◆ **HOW TO COMPLETE THIS TASK**: All that is needed is the number of lines in the records that contain the word "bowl", stated without anything else.

◆ **THE DATA**:
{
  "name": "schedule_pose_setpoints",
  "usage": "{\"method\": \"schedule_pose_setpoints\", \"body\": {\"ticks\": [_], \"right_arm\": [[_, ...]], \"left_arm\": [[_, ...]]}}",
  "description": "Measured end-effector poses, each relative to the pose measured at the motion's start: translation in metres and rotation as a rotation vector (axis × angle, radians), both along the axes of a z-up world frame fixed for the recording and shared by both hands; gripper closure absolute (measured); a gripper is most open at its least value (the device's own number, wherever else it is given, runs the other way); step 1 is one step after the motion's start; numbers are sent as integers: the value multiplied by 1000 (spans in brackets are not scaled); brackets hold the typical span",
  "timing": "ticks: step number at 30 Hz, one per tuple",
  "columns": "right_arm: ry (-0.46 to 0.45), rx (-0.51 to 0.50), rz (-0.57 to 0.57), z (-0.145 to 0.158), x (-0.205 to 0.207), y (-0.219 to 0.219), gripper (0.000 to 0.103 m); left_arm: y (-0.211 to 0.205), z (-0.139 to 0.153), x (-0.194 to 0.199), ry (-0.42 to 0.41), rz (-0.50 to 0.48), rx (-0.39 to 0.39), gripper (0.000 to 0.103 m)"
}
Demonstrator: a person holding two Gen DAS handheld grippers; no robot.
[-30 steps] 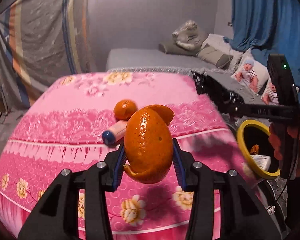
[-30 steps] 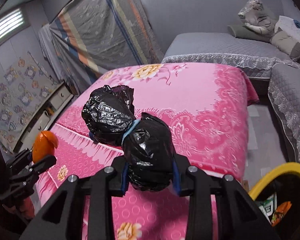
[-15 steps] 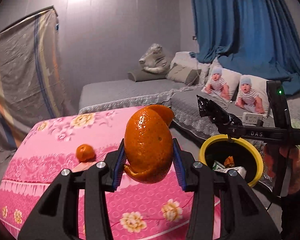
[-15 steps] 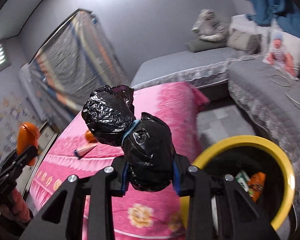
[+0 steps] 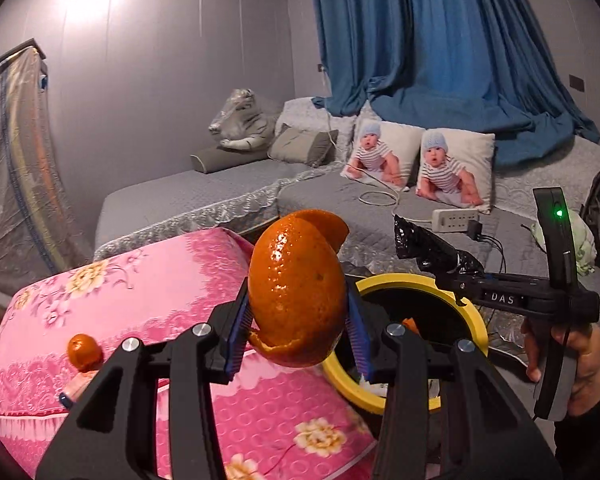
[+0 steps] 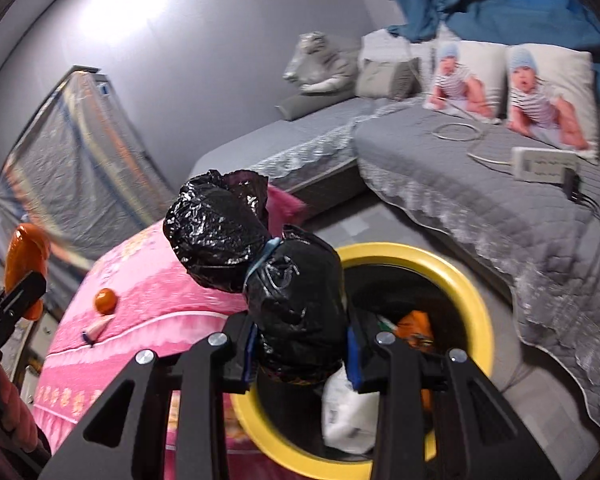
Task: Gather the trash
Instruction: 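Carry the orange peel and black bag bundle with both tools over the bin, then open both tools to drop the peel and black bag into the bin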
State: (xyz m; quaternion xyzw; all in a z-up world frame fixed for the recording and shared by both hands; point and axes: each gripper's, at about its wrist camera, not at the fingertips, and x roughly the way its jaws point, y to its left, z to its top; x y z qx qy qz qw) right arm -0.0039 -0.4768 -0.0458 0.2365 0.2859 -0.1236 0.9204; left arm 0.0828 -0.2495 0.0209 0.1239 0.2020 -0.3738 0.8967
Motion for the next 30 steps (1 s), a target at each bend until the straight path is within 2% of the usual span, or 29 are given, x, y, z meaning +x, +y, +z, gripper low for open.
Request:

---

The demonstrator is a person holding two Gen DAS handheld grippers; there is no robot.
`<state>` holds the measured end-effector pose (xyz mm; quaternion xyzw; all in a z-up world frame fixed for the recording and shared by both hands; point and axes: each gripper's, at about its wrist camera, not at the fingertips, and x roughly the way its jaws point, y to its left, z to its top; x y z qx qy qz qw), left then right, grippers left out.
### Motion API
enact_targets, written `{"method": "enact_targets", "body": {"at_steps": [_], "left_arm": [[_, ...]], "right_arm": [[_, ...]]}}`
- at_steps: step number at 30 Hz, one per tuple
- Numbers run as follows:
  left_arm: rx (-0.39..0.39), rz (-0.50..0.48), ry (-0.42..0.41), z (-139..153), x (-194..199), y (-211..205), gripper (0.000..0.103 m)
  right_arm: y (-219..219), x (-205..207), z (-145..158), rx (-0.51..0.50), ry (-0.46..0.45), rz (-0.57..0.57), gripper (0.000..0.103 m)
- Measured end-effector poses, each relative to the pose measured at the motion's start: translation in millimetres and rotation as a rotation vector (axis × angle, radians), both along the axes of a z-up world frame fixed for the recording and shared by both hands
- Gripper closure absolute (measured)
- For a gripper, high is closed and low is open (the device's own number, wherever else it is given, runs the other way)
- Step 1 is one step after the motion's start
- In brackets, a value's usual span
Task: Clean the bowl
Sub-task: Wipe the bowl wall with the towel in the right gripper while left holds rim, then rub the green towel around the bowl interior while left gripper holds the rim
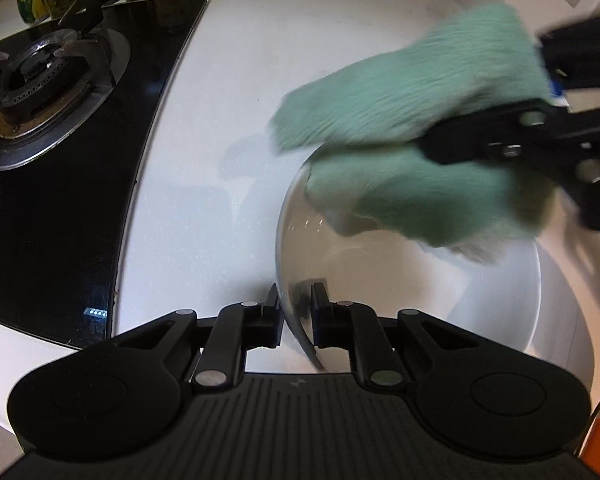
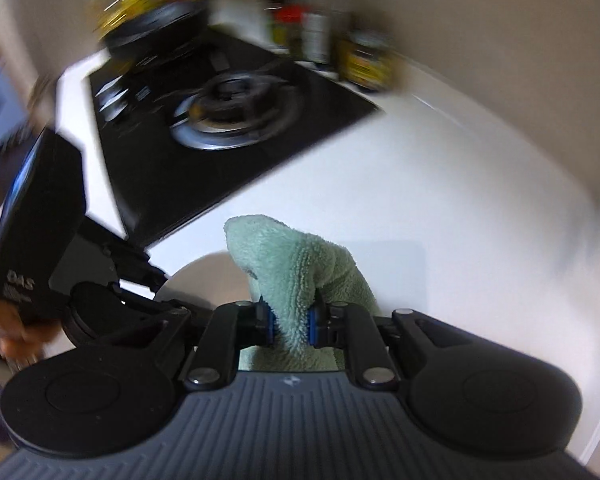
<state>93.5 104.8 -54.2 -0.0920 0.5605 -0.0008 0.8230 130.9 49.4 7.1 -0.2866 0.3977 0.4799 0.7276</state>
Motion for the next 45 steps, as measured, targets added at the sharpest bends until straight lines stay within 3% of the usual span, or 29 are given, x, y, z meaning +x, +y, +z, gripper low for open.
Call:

◆ **RESPONSE AREA**: 2